Since Florida often experiences a greater number of hurricanes than other states, the hurricane deductible on Florida homeowner’s insurance policies differs from most other states. On a Florida homeowner’s insurance policy there are two separate types of deductibles: one for hurricane damage and one for all other perils, which may include but is not limited to fire, theft, vandalism, etc.
A deductible is defined as the amount of money a policy holder pays before their insurance begins to pay out. Hurricane deductibles apply when a named hurricane causes wind damage to your dwelling.

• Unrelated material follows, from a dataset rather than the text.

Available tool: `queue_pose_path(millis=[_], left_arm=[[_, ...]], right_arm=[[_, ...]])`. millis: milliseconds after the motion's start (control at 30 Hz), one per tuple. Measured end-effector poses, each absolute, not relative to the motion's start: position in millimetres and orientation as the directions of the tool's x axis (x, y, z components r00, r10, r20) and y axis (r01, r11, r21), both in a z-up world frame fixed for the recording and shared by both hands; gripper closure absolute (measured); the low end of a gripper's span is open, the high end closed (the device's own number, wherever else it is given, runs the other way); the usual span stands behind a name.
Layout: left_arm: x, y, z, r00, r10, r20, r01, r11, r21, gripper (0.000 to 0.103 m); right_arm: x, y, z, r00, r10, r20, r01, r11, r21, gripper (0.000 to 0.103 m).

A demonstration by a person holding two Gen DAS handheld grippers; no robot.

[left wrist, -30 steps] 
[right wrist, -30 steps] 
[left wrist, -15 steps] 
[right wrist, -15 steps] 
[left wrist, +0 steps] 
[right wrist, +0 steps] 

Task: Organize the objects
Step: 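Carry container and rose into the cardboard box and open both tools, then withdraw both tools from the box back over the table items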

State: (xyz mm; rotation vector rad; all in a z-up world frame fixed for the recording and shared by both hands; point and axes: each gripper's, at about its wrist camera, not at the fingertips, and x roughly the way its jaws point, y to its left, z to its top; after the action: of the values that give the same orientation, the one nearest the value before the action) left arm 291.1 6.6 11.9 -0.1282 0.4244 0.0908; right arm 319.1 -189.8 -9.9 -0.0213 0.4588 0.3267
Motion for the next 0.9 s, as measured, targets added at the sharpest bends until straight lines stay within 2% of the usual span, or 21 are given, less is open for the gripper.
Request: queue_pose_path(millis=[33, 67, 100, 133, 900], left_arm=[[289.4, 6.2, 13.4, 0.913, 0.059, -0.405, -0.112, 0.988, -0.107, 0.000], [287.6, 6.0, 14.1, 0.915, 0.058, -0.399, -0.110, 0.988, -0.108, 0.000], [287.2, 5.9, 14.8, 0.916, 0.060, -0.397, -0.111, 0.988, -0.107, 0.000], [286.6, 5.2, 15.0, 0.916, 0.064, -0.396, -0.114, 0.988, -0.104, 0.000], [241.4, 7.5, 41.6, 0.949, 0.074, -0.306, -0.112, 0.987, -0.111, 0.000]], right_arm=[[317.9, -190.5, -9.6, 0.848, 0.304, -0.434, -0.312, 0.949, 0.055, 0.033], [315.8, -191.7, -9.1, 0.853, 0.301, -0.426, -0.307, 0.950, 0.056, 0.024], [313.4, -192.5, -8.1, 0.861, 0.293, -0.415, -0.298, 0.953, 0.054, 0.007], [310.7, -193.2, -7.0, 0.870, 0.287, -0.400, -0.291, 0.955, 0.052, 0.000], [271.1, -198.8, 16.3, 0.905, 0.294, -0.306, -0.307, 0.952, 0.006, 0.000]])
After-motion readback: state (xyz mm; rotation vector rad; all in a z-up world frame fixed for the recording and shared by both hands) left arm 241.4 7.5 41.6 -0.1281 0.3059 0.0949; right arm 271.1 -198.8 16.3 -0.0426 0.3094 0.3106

Hurricane deductibles are determined based on the total insured amount of your dwelling, and are generally 2% of the dwelling coverage amount. Homeowners can elect to increase deductibles to 5 or 10 percent of the dwelling coverage, which will lower the annual premium. A common misconception among many homeowners, is that the 2% deductible is based on the cost of the damage; however keep in mind that the percentage applies to the total dwelling amount.
Florida homeowners insurance is unique in how the hurricane deductible applies. For example, if you experience more than one hurricane loss within the same calendar year, the first claim would have the percentage hurricane deductible applied. For any subsequent hurricane loss(es) within that same calendar year, the lower deductible would apply.
For this reason, you are encouraged to report all windstorm related damage as it occurs.
To confirm the amount of your deductible please review the declaration page of your insurance policy or contact your insurance agent.